CCR5 Background

CCR5 – C-C motif chemokine receptor 5: C-C chemokine receptor type 5 (CCR5) is found on the surface of white blood cells. The CCR5 protein is part of the beta chemokine receptor family of integral membrane proteins. It is a G-protein-coupled receptor. It functions as a receptor for inflammatory CC chemokines and as a result, transduces a signal increasing the intracellular calcium ion level1,2

CCR5 & HIV-1: It is most commonly known for its role as a coreceptor of human immunodeficiency virus-1 (HIV-1). HIV-1 uses chemokine receptors such as CCR5 as coreceptors to enter immune cells due to their location on the surface of the host cell’s, which provide HIV a method of entry. HIV-1 envelope glycoprotein structure facilitates viral entry into the host cells3–5. The envelope protein mimics a chemokine giving HIV-1 the capability to bind to chemokine receptors. Knowledge of the mechanism by which HIV-1 interacts with CCR5 to cause infection has led scientists to attempt to develop therapeutic interventions to block CCR5 function. This class of HIV drugs is known as CCR5 receptor antagonists and interfere with the interaction between the envelope of HIV-1 and CCR5. These drugs are experimental and only one, Maraviroc, has been approved by the FDA for clinical use. 

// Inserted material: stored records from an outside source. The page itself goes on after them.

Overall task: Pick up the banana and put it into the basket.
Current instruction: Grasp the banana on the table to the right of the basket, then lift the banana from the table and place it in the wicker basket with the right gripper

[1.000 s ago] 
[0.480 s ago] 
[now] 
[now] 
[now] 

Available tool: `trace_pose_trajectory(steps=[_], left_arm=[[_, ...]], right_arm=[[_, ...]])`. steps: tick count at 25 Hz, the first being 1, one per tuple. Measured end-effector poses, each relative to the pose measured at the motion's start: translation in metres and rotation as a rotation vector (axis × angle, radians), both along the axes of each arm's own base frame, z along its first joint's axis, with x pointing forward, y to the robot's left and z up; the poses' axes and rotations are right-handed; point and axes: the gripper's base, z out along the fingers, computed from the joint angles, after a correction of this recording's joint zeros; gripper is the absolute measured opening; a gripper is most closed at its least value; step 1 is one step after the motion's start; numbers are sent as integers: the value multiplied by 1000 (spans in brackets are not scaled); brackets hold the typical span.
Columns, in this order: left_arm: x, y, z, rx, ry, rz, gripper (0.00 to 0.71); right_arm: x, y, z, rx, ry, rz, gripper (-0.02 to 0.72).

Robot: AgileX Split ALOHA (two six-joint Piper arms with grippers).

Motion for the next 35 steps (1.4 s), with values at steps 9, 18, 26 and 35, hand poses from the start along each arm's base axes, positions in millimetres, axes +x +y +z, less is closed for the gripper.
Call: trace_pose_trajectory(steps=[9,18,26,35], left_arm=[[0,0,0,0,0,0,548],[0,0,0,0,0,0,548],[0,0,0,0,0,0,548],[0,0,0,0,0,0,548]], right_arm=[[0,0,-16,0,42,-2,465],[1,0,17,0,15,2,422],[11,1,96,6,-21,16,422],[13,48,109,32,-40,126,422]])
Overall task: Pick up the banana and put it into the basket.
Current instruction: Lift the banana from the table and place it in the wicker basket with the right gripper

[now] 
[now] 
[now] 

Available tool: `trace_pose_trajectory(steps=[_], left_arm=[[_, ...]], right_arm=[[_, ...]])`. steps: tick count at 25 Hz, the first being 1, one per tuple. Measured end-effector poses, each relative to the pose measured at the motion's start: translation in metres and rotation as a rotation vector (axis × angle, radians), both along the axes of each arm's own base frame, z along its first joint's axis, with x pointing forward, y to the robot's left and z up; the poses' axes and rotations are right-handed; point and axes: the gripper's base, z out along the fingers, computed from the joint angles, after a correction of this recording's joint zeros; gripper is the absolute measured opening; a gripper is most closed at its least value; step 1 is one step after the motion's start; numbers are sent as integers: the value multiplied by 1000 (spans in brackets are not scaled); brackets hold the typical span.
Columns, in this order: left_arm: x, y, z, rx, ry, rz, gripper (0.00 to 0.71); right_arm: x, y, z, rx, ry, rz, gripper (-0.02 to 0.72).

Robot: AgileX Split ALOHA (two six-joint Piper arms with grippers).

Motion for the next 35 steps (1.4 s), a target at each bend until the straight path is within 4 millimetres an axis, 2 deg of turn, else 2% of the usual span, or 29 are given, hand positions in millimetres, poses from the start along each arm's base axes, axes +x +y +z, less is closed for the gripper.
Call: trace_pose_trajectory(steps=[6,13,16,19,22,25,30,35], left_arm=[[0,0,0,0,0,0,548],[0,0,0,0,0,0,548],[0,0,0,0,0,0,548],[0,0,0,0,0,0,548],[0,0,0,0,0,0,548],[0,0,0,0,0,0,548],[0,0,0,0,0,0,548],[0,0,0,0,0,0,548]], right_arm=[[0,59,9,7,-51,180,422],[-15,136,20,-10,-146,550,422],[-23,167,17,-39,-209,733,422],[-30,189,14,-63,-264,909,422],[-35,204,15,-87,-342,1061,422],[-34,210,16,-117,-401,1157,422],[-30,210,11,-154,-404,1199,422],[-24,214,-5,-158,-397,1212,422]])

CCR5 Evolution and Conservation: CCR5 is identified in 98 different species. Compiling the sequences as shown below we can identify multiple conserved sites on the protein.

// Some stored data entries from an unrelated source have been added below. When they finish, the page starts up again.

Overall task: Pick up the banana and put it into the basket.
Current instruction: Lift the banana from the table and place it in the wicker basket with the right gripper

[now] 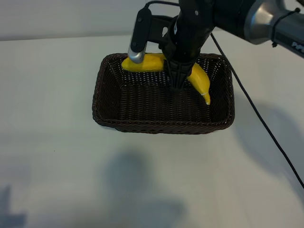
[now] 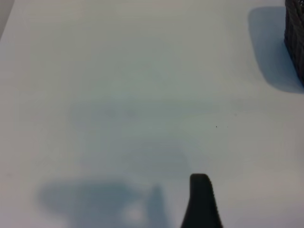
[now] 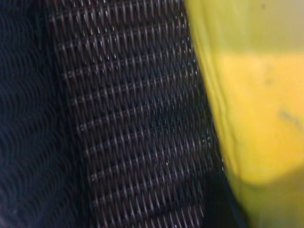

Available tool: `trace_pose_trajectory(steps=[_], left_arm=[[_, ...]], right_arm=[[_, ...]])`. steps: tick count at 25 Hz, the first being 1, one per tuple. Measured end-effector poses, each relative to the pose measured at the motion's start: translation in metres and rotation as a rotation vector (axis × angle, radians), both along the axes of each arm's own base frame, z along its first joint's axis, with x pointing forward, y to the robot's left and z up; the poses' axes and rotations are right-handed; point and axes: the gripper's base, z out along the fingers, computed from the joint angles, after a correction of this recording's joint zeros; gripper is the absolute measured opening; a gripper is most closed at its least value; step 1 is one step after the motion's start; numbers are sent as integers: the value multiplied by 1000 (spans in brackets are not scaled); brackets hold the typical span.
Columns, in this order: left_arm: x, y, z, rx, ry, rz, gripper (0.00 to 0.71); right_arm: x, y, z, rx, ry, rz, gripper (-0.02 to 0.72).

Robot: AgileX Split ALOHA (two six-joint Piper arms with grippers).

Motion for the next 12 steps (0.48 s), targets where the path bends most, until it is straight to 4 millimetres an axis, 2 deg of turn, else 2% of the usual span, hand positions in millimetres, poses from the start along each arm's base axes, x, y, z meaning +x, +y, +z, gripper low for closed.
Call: trace_pose_trajectory(steps=[8,12], left_arm=[[0,0,0,0,0,0,548],[0,0,0,0,0,0,548]], right_arm=[[14,11,-47,-8,15,-1,422],[16,12,-59,-19,26,0,422]])
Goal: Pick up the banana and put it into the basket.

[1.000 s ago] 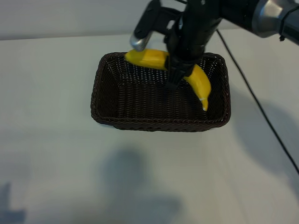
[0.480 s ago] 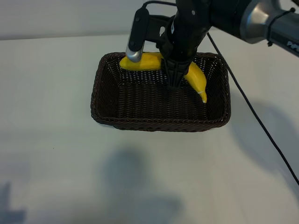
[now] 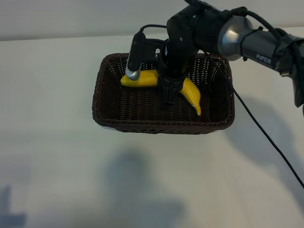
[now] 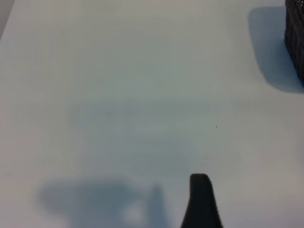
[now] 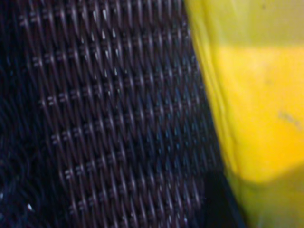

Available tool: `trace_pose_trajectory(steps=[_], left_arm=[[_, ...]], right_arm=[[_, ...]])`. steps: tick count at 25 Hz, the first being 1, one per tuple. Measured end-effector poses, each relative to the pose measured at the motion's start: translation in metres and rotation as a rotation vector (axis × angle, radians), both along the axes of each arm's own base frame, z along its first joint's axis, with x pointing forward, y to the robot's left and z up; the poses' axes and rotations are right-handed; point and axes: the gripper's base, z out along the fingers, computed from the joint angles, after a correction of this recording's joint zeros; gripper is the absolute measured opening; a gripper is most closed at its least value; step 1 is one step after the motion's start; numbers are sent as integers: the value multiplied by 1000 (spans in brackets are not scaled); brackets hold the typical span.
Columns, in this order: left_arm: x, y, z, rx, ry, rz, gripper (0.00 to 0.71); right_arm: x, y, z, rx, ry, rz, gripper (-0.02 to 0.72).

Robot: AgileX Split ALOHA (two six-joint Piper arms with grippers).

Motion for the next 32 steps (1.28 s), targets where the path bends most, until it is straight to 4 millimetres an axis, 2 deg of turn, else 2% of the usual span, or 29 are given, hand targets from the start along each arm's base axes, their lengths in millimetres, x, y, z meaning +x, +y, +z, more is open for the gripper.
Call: trace_pose_trajectory(steps=[12,14,17,20,25,32], left_arm=[[0,0,0,0,0,0,548],[0,0,0,0,0,0,548],[0,0,0,0,0,0,548],[0,0,0,0,0,0,548],[0,0,0,0,0,0,548],[0,0,0,0,0,0,548]], right_arm=[[-2,-1,-1,-17,21,-2,430],[-2,-2,-1,-19,32,-8,460],[-5,-2,-2,-18,62,-18,548],[-7,-1,0,-13,97,-27,593],[-7,1,17,-11,135,-55,589],[-1,3,67,18,131,-176,584]])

CCR5-D32 (CCR5-Delta 32): Some individuals have an inherited variant in CCR5 known as Delta 32. Within CCR5 this is the most common variant throughout the world. The variant CCR5-D32 has an allele frequency of >10% in those from European descent but is present throughout all populations at lower frequencies. Overall, around 0.38% of individuals carry two copies of CCR5-D32, known as homozygous individuals, with those of European descent elevated to 0.91%.

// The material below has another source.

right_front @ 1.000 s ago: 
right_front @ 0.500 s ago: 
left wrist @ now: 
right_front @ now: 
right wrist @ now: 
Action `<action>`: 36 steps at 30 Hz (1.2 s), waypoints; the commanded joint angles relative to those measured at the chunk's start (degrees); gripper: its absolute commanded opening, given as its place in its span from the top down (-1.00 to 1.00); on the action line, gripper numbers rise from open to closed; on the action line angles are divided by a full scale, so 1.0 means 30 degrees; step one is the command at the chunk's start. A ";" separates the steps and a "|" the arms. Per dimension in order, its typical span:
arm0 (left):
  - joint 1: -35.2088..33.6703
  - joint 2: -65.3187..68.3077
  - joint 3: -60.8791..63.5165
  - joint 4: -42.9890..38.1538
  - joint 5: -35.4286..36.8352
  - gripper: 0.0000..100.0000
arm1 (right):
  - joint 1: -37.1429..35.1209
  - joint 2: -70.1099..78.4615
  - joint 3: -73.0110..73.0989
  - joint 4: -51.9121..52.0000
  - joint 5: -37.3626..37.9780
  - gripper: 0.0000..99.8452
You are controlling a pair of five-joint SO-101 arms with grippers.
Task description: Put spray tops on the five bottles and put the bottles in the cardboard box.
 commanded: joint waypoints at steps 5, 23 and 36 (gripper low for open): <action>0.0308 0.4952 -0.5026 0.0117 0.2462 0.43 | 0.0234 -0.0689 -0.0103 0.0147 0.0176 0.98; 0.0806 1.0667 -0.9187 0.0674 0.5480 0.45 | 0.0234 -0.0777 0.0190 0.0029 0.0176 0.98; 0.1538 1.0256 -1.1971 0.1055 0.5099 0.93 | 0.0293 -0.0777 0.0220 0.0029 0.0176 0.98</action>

CCR5-D32 is a 32-base-pair deletion in the DNA that results in shifting the code for reading RNA to protein codons. This shift results in p.Ser185IlefsTer32. This variant starts at amino acid 185, a serine (Ser), changing that position to isoleucine (Ile) followed by 31 amino acids that are not like CCR5 normal sequence. After that stretch there is a stop codon that terminates the protein. This loss of function variant results in a protein no longer able to be made, having three of seven transmembrane domains removed. Thus, there is no receptor for HIV-1 to infect white blood cells. Homozygosity for the Delta 32 variant has been found to result in immunity to the HIV-1 infection. Heterozygosity has been associated with resistance to HIV-1 infection and a slow progression of the disease to AIDS. Heterozygosity has always been associated with improved viral response to antiretroviral treatment. Although the Delta 32 variant can be beneficial to the host in the case of HIV-and related infections, it can be disadvantageous in others such as tick-borne encephalitis and West Nile virus6,7. This is because CCR5 interacts with different classes of pathogens by different mechanisms due to the complexity of the immune system’s response to infection. Research has speculated that the variant affects post-infection inflammatory process, which can injure tissues leading to further pathology and increasing lethality of infection, although much debate currently exists around this hypothesis.

Human CRISPR: In November 2018, He Jiankui announced that he had edited several human embryos using CRISPR-Cas9. The embryos were created during a clinical experiment in which the mom was HIV-1 negative, but the dad HIV-1 positive. He claimed that the goal of the experiment was to alter CCR5 using CRISPR-Cas9 technology to make offspring less susceptible to HIV-1 infection, mimicking the Delta 32 variant. These embryos resulted in a pregnancy leading to the birth of twin girls, Lulu and Nana. The process did not result in mutations identical to the delta 32 variant, and neither of the girls had identical copies of the CCR5 gene.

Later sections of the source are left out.